Lichens are plants without roots, leaves, or flowers. Even though they have no leaves or flowers, they can be quite attractive and range from a pale grey or whitish colour to bright green when they are moist.
There are about 16,000 species of lichens, and they are found in every conceivable kind of place. They grow in sun-baked deserts and on exposed Antarctic rocks. They grow in waste places, on bare rocks, bare soil, dead wood, and tree bark, and can live through heat, cold, dampness, or dryness. About the only place where they do not thrive is near a city, where they are killed by smoke, dust, and coal gas!
Lichens are really two plants growing together—a “fungus” and an “alga”. The greater part of a lichen plant is greyish, thread-like fungus material. Held among the fungus fibers are bright green cells of algae.
Algae, being green plants, can make their own food, but the non-green fungi cannot. Lichen fungi use food made by the algae. The algae use water absorbed by the fungus, which also shelters and support the algae. Such a relationship where each member benefits from the other are called “symbiosis”, from Greek words meaning “life together”.
Lichens grow very slowly but live a long time. Some colonies are thought to have lived as long as 2,000 years! In some lichens, the fungus produces spores. But most lichens are reproduced by broken-off bits blown or carried to new places, or by special structures that break off easily and become new lichen plants.
Lichens are the first plants to grow on bare rocks. They loosen rock particles, and these particles plus decaying lichens form the first thin layer of soil on which other plants can grow.
Lichens are fascinating plant-like organisms found all over the world. They have a symbiotic relationship with soil bacteria, which give them their unique greenish, reddish, or brown color. The bacteria live in a hollow space that’s created inside the lichen’s leaf-like structure, and they use this space to grow and thrive. Lichens contribute to the stability of the soil, help prevent erosion, improve water filtration, limit plant competition, and maintain the structure of the soil.
Lichen is an interesting symbiosis between two organisms. One organism is a photosynthesizing plant or fungus, while the other is an animal or fungus that lives on the surface of the plant or fungus. This symbiosis is called “lichenization” and it is a well-studied biological phenomenon. The symbiotic relationship is not always beneficial to the organisms living in it and can have negative impacts on the host. Lichens are found all around the world and are cosmopolitan in distribution. They can be found on every continent except Antarctica and most islands.

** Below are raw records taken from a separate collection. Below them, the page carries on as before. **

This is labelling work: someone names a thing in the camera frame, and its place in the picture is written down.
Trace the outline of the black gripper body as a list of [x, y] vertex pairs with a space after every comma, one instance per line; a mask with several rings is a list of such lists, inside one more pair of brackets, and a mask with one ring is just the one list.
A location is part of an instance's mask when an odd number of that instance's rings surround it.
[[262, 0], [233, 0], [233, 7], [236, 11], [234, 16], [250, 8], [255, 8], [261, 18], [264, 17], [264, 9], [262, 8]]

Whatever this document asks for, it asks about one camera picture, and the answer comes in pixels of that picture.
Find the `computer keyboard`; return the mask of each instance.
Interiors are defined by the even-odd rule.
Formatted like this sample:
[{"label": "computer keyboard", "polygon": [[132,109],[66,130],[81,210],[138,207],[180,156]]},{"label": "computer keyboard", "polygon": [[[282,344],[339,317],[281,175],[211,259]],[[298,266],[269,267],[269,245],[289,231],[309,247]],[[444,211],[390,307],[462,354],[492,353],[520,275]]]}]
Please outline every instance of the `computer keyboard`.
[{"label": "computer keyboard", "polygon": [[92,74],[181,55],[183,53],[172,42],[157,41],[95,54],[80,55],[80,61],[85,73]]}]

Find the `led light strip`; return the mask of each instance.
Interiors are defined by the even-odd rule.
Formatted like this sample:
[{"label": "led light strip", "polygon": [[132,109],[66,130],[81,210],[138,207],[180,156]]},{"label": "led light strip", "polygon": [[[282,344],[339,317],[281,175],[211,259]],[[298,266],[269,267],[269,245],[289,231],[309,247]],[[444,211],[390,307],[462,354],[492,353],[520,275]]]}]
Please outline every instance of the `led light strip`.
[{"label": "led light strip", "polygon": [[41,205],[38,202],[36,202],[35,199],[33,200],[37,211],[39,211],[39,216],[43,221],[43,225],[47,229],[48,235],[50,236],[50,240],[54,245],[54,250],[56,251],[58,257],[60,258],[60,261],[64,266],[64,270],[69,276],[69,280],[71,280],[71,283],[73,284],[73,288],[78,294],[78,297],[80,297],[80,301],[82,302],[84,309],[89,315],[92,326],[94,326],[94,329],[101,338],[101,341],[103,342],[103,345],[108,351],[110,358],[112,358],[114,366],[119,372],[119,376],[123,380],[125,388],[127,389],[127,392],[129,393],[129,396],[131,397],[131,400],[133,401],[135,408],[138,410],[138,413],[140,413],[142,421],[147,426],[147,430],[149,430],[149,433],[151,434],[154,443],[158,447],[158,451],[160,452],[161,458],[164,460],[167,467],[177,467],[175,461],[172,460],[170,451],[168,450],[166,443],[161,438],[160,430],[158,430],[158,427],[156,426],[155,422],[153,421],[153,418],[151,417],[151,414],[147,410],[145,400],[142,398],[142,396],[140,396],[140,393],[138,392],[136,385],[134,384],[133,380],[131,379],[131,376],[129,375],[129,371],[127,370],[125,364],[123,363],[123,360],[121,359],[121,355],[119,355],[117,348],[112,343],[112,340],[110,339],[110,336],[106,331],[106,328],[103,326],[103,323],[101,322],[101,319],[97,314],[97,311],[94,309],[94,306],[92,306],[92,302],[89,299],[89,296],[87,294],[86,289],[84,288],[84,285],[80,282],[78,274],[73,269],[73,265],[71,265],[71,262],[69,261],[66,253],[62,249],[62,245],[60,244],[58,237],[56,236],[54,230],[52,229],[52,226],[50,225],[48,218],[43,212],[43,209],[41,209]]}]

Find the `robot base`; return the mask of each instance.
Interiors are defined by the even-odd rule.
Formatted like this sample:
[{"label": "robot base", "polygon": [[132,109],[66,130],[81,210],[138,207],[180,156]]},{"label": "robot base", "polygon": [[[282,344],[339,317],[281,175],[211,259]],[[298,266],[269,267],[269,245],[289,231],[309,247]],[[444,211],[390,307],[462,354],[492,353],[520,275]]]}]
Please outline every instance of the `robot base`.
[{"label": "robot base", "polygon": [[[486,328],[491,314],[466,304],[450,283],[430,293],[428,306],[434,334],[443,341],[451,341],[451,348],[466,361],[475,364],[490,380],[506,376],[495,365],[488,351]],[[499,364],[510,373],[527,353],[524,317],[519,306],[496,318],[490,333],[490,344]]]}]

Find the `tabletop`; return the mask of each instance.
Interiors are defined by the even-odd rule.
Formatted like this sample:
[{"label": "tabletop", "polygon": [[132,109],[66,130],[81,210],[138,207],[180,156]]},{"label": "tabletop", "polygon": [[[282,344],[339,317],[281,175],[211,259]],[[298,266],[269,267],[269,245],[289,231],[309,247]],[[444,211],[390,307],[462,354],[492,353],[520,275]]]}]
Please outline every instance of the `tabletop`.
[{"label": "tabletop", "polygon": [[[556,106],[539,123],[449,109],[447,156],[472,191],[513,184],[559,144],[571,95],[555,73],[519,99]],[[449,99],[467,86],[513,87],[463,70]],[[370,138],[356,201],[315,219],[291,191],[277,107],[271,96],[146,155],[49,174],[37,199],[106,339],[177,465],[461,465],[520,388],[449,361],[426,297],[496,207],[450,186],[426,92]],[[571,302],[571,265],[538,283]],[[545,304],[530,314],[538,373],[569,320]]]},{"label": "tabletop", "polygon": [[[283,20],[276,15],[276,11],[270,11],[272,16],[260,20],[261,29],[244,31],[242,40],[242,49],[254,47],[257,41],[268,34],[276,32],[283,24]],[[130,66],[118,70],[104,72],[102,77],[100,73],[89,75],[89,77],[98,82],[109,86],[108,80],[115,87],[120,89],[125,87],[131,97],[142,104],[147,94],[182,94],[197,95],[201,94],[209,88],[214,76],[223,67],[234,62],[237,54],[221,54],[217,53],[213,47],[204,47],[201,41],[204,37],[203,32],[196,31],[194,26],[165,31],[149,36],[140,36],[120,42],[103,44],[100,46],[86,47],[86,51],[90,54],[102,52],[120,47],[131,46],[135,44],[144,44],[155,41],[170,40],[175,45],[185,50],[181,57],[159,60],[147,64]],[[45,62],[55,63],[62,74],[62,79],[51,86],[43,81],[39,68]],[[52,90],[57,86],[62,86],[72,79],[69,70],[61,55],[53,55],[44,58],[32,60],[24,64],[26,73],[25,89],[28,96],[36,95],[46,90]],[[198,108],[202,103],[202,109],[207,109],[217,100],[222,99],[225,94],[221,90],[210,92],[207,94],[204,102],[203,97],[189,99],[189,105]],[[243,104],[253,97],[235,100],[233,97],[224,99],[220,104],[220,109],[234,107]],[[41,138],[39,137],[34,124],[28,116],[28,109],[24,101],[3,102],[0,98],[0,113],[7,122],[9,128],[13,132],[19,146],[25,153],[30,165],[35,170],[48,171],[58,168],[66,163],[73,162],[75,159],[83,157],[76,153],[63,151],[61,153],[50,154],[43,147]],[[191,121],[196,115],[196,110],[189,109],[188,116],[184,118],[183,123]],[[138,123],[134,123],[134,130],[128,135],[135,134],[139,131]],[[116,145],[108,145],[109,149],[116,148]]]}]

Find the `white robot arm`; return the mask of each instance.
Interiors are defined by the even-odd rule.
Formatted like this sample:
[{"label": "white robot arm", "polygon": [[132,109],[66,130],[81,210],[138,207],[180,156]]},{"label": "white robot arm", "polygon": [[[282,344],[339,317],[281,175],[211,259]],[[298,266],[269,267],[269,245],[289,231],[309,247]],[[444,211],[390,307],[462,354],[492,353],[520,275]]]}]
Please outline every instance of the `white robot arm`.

Lichen is a common plant that naturally grows on trees and rocks. Most people take lichen for granted, but in fact, many people are interested in this natural material. Lichen is used as a natural building material, as well as an ingredient in cosmetics and medicine.
What Are The 3 Types Of Lichens?
There are three main types of lichens: Foliose. Fruticose. Crustose.
Lichens are earth’s first ecosystem. They’re symbiotic organisms with algae in their cells and fungal cells in their tissues. They’re the oldest living things on earth. They do not need sunlight to grow, yet they can still “breathe”, thanks to symbiotic algae. While they do not have chlorophyll, they still perform photosynthesis. Lichens are the only organisms that can do this. They can photosynthesize when they are wet or dry.